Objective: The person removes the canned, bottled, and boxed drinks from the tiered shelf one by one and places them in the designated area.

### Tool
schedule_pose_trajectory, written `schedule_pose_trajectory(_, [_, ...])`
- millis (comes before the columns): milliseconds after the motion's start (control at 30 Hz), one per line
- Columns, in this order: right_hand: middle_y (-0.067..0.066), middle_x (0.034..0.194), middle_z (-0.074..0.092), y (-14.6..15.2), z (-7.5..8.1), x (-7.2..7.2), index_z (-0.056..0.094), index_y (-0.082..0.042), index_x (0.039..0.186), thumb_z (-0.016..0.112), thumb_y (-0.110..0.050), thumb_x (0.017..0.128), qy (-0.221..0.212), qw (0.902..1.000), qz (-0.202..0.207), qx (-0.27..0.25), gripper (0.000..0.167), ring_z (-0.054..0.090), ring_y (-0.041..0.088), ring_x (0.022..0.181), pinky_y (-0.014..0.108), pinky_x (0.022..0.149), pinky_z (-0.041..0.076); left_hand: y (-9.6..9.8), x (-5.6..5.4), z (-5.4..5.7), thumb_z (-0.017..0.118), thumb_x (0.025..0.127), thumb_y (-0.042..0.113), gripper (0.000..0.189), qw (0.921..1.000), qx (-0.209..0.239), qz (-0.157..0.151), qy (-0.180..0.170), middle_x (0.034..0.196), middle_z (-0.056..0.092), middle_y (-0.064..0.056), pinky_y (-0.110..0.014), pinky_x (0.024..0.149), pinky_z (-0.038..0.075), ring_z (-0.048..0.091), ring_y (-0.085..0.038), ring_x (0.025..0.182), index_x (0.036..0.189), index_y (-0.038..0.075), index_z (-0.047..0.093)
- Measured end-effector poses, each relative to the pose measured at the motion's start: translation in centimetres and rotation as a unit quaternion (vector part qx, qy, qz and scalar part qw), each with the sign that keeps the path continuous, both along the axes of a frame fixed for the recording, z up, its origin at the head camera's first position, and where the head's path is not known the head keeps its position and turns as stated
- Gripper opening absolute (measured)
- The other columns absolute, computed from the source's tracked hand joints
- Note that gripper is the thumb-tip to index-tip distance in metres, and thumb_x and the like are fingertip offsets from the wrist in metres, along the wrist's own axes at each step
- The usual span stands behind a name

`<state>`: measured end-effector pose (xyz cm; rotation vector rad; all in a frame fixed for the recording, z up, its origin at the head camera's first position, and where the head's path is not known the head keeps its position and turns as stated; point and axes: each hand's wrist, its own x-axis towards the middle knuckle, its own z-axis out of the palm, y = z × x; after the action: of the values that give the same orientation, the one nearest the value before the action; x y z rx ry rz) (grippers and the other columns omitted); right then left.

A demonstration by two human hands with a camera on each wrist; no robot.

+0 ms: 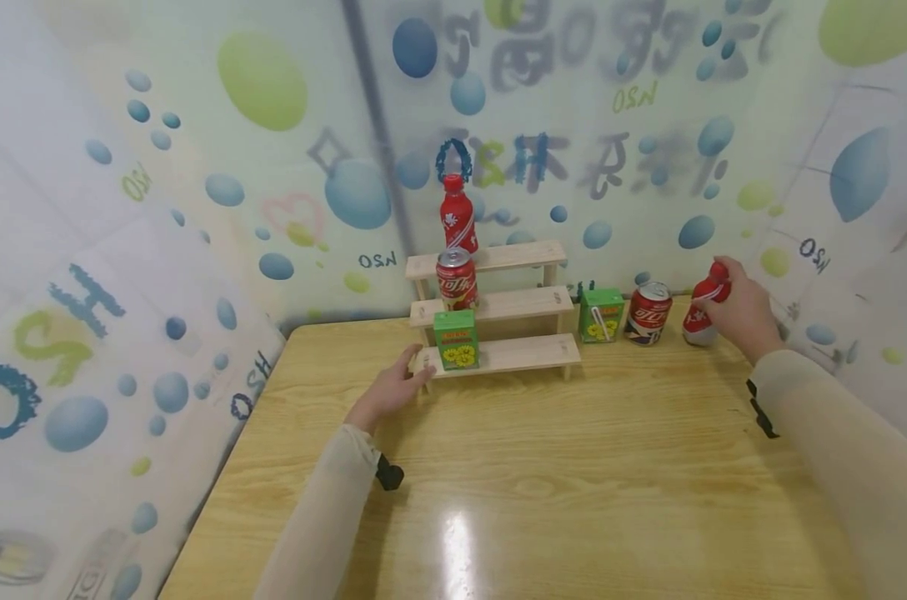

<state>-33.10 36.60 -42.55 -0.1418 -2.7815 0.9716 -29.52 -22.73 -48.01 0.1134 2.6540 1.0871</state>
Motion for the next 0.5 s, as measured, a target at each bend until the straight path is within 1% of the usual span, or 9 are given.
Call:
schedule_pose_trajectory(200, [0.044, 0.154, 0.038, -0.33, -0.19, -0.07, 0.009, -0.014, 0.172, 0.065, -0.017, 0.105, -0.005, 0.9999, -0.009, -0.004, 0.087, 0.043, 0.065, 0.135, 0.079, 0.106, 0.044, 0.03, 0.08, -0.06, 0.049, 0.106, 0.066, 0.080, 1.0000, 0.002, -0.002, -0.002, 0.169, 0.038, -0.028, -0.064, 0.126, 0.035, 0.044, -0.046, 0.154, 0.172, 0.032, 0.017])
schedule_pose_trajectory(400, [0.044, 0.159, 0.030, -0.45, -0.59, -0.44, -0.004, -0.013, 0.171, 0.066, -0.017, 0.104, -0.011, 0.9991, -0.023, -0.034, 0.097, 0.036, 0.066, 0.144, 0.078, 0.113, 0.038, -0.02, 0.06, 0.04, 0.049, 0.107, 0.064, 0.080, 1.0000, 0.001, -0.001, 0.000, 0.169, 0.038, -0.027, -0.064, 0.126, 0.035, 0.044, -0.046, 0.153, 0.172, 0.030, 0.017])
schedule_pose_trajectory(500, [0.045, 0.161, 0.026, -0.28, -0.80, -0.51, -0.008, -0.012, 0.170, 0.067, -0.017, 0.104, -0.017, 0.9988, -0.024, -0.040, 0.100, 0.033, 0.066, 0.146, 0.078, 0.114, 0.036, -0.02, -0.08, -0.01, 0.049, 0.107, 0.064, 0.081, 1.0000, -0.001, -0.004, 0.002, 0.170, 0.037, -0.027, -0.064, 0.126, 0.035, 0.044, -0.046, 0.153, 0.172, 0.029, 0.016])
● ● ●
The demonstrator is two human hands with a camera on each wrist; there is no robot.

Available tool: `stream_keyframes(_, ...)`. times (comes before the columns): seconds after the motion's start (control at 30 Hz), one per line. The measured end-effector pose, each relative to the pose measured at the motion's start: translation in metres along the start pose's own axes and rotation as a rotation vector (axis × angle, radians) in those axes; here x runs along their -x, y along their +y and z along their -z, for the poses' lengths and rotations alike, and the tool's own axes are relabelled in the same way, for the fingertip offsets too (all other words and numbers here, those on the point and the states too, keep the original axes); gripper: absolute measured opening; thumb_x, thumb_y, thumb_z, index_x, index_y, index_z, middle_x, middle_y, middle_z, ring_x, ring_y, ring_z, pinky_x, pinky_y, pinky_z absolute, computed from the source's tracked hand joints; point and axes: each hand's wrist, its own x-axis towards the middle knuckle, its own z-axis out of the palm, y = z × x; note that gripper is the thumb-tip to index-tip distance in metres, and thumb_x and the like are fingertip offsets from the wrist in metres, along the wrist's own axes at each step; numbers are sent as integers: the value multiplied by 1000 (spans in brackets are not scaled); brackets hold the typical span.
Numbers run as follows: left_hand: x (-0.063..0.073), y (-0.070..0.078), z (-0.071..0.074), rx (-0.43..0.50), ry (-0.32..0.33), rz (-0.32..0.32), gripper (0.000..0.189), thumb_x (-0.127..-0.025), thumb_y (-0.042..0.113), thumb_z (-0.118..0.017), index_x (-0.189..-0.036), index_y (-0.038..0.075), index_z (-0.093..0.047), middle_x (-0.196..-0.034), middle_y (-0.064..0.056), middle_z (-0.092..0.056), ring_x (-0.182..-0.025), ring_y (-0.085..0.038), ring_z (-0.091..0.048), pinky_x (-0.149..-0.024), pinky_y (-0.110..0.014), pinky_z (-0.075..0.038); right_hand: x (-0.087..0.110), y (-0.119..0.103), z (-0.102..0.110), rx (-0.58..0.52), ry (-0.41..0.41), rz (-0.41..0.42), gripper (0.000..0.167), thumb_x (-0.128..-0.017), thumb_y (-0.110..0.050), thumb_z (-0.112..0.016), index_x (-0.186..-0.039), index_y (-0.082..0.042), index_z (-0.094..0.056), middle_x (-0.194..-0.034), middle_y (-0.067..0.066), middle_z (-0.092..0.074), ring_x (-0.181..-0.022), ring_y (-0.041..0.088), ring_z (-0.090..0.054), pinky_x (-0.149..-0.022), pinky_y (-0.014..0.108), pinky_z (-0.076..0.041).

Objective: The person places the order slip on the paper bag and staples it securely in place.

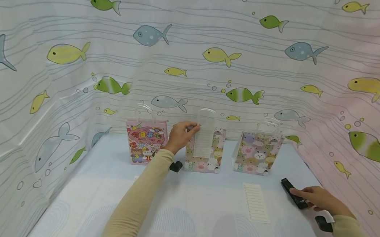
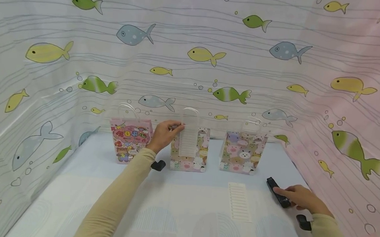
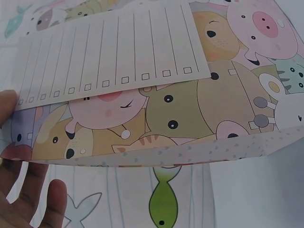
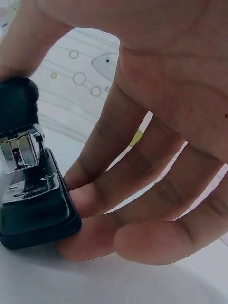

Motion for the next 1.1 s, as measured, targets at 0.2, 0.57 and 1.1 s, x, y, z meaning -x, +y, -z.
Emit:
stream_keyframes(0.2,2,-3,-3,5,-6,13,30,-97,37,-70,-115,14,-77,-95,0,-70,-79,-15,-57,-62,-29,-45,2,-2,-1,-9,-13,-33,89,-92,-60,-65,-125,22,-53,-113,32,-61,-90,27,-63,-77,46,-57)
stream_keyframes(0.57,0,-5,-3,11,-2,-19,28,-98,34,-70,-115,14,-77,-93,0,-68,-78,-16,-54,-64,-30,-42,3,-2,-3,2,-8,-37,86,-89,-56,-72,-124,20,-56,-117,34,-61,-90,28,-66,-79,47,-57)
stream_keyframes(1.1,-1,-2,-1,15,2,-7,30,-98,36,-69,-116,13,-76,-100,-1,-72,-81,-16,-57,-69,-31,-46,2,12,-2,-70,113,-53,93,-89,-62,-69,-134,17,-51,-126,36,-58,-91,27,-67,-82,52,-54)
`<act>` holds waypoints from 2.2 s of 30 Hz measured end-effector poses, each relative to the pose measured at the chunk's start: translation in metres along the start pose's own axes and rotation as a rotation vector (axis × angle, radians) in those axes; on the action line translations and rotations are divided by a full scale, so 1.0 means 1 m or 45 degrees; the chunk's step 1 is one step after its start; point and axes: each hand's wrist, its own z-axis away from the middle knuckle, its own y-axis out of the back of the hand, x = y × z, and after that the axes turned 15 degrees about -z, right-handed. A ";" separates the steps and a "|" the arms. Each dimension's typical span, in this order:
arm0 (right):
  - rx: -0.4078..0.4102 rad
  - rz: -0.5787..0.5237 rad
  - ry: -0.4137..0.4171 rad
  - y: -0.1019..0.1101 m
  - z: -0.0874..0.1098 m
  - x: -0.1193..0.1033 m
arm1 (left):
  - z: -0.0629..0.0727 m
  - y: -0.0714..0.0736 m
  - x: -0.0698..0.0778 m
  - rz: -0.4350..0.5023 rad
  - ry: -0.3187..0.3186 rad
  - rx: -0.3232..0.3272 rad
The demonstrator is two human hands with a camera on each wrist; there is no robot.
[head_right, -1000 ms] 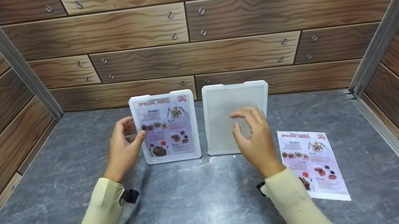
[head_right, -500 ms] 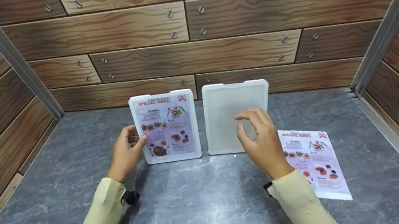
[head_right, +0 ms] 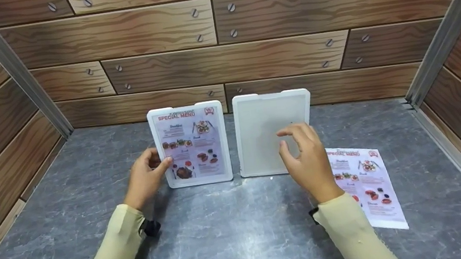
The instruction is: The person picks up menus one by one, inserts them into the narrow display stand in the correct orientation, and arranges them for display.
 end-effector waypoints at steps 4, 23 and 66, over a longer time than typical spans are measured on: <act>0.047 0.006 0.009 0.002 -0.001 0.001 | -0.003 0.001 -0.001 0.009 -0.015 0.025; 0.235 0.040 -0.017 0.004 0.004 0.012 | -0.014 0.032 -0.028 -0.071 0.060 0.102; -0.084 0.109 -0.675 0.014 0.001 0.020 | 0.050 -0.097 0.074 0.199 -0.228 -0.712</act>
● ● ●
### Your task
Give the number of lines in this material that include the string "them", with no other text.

### Solved exercise
2